Только спустя несколько тихих секунд Кира, которая не может сразу же заснуть, спрашивает:
— Тебе сколько лет-то?
— Шестнадцать, — Гелечка только сейчас замечает, как её голос дрожит. Как пугливо она отвечает, как резко открывает глаза, — скоро семнадцать.
— Сойдёт.
— Осторожно, на это матрасе позавчера трахались, твари, — и Геля тут же подскакивает, непонятно от чего.
Кира на это смеётся издевательски, растирая от усталости лицо.
А потом девушка засыпает, быстро отключаясь и оставляя Гелечку один на один со своими мыслями. Ей эта Кира не нравится. Она её пугает, слишком холодно говорит, да и вообще, на вид грозная.
А потому девчонка идёт на кухню спустя полчаса, а спустя ещё сорок минут приходит Римма: растрёпанная, с растёртой кругом помадой и порванными колготками.
— Чё не спишь?
Девушка принимается есть те самые макароны, тоже из кастрюли. И, кажется, той же вилкой.
— Не могу.
— Чё случилось? Ну, хочешь, косяка дам? Заснёшь. Только чуть-чуть, а то у самой хуйня осталась.
Гелечка от такой щедрости яро отказывается. И вместо того говорит:
— Мне бы просто сигарету.
Римму она не боится. Римма кажется добродушной, приятной и веселой.
И та отмахивается, мол, дурная Гелечка совсем. Достаёт пачку, кидая на стол, и Ангелина, наконец, хватается.
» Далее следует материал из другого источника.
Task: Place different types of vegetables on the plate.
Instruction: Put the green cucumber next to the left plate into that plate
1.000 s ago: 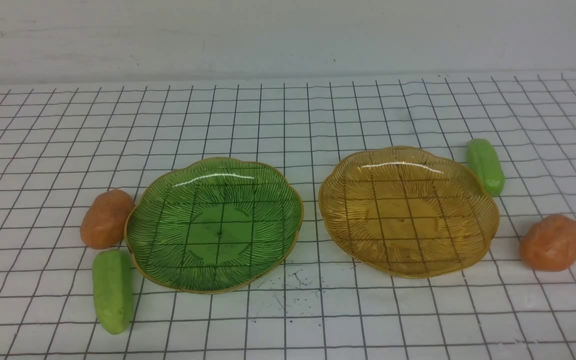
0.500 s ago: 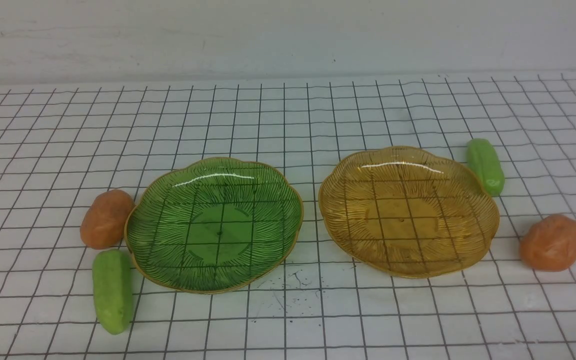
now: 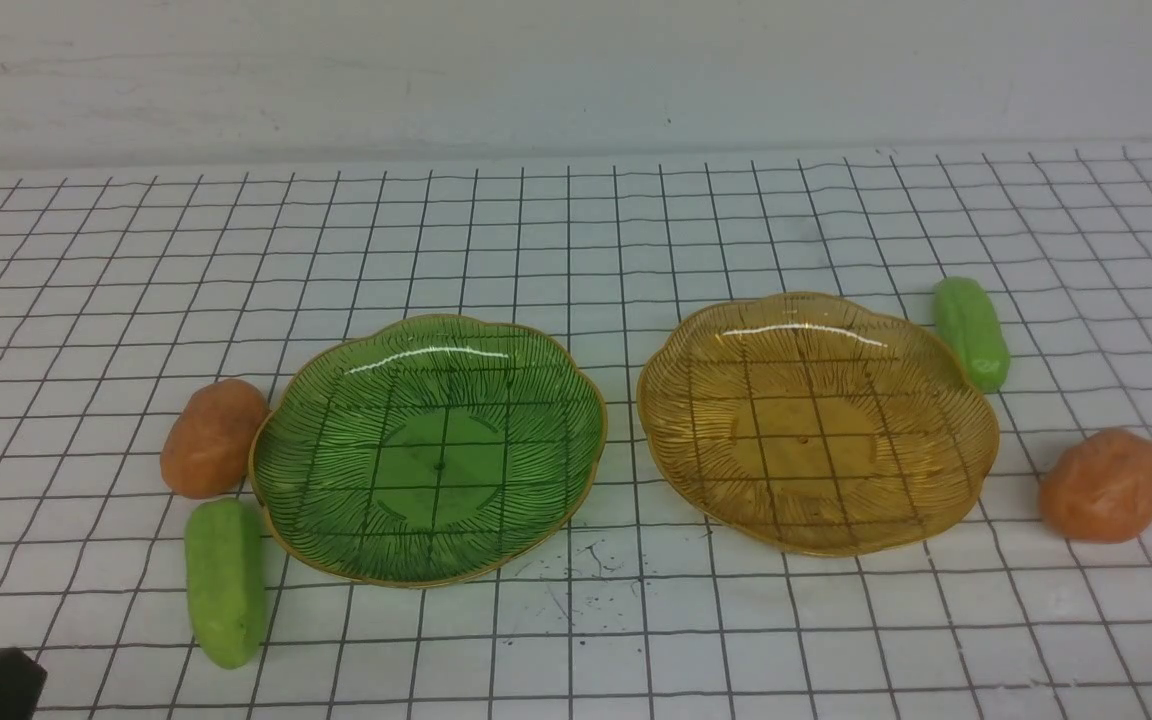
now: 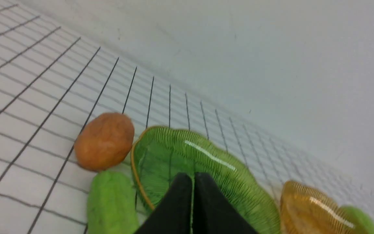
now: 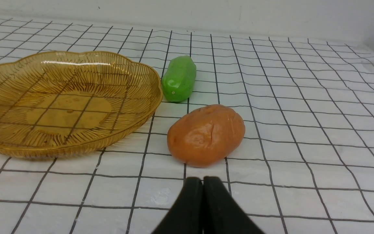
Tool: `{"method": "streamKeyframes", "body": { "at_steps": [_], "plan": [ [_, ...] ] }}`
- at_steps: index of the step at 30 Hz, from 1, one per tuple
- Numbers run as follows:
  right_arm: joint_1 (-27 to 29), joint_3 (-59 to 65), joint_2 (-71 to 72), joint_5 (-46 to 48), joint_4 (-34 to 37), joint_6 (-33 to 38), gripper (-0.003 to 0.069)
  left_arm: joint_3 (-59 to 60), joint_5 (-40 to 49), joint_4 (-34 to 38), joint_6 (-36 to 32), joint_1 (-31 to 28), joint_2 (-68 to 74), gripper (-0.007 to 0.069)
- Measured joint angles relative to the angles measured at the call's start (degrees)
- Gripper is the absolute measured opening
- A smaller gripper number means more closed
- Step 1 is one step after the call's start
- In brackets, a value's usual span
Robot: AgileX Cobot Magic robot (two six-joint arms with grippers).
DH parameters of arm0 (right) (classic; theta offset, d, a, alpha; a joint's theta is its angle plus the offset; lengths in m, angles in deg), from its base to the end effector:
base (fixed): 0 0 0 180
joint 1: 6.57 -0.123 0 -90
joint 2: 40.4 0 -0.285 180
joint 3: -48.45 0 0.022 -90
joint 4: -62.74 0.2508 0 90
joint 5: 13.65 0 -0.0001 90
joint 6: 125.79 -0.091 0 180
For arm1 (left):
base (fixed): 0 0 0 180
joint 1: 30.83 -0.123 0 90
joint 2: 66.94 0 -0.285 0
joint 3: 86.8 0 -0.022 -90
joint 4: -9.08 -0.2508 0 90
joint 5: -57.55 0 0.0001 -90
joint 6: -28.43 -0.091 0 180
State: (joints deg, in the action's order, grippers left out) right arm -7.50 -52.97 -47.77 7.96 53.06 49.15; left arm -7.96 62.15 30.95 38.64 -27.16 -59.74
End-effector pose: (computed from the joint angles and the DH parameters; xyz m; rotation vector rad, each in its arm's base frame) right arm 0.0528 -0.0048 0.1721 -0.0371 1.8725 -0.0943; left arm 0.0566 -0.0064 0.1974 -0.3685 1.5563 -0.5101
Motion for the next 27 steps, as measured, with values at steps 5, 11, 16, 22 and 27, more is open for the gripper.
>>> {"method": "streamKeyframes", "body": {
  "at_steps": [5,11,16,22,27],
  "plan": [
    [0.00,0.35,0.00,-4.24,2.90,-2.26,-0.0015,0.00,-8.91,1.68,0.70,0.00,0.00,-0.0008],
    [0.00,0.35,0.00,-20.98,13.71,-11.26,-0.0015,-6.00,-6.12,2.01,0.81,0.00,0.00,-0.0008],
    [0.00,0.35,0.00,-30.31,19.00,-16.26,-0.0015,-17.52,14.72,-0.58,-1.26,0.00,5.63,-0.0008],
    [0.00,0.35,0.00,-31.43,19.58,-16.88,-0.0015,-28.64,48.59,-5.45,-1.34,0.00,25.19,-0.0008],
    [0.00,0.35,0.00,-32.67,19.58,-16.88,-0.0015,-31.99,54.04,-9.86,-1.82,0.00,40.24,-0.0008]
  ]
}}
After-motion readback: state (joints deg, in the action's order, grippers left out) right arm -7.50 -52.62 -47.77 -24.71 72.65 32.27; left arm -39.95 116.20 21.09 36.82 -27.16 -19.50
Курит, с наслаждением, пока у неё урчит живот.
— Так чё из комнаты ушла?
— Да ничего, — пугливо.
— Киру испугалась? — Римма тут же спохватывается, поднимая одну бровь, — Она чё, лезла к тебе?
— Нет! — Гелечка перестает что-либо понимать окончательно. Пялится, как дура, пока Римма достаёт из сапога пакетик, кладя его на холодильник.
— Чё, боишься её?
Ангелине приходится кивнуть, пока девушка начинает заливисто смеяться, будто это и правда до пизды весело. А после Римма выдаёт со знанием дела:
— Не бойся, она нормальная. Слушает, конечно, только меня, но тебе ничё не сделает. Только если вес её не тронешь.
— А почему она слушает только тебя?
— А я ей и мамка, и нянька. Точно не будешь? — указывая на косяк в руке, с подозрением спрашивает по натуре щедрая девушка. И Гелечка снова вертит головой из стороны в сторону, — Ладно, правильно, нечего дрянь эту курить. Иди спи. Завтра решим, чё с тобой делать.
Геля уходит, а Римма бредёт в ванную смывать остатки работы. В частности, отдирать себя до скрипа и, возможно, судорожно реветь, попутно кончая.
На потолке Кириной комнаты Гелечка видит потёки от потопа и слышит слабое сопение. И вдруг осознает, что она попала в какой-то притон.